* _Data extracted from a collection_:

■ ■ ■ ■ ■ ■ ■

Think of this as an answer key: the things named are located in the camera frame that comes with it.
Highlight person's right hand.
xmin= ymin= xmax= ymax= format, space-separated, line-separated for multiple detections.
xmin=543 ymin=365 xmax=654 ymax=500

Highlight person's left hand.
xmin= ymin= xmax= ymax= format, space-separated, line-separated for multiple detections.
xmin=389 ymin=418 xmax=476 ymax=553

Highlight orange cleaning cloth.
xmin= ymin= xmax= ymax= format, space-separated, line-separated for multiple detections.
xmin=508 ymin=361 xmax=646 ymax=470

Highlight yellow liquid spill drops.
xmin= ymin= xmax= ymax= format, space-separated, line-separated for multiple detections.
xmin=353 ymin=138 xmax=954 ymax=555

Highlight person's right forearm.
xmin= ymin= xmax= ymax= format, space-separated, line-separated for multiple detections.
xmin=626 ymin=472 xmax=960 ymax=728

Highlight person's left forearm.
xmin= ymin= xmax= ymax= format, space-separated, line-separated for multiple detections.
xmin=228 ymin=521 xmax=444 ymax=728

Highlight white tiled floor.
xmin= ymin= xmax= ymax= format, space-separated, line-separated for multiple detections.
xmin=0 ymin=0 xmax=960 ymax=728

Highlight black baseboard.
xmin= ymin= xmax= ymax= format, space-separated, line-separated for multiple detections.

■ ■ ■ ■ ■ ■ ■

* _ABOUT THIS TASK_:
Restate each line of the records above without any deviation.

* _FINISHED TASK_:
Think of this as an answer key: the things named are located in the camera frame that comes with it.
Highlight person's right hand.
xmin= ymin= xmax= ymax= format, space-separated, line-separated for multiple detections.
xmin=543 ymin=365 xmax=654 ymax=500

Highlight person's left hand.
xmin= ymin= xmax= ymax= format, space-separated, line-separated for multiple detections.
xmin=389 ymin=418 xmax=476 ymax=553

Highlight orange cleaning cloth.
xmin= ymin= xmax= ymax= format, space-separated, line-separated for multiple detections.
xmin=508 ymin=361 xmax=646 ymax=470

Highlight yellow liquid spill drops.
xmin= ymin= xmax= ymax= format, space-separated, line-separated for multiple detections.
xmin=353 ymin=138 xmax=954 ymax=555

Highlight person's right forearm.
xmin= ymin= xmax= ymax= format, space-separated, line-separated for multiple detections.
xmin=626 ymin=472 xmax=960 ymax=728

Highlight person's left forearm.
xmin= ymin= xmax= ymax= format, space-separated, line-separated for multiple detections.
xmin=228 ymin=521 xmax=444 ymax=728

Highlight white tiled floor.
xmin= ymin= xmax= ymax= format, space-separated, line-separated for multiple detections.
xmin=0 ymin=0 xmax=960 ymax=728

Highlight black baseboard.
xmin= ymin= xmax= ymax= format, space-separated, line-separated for multiple detections.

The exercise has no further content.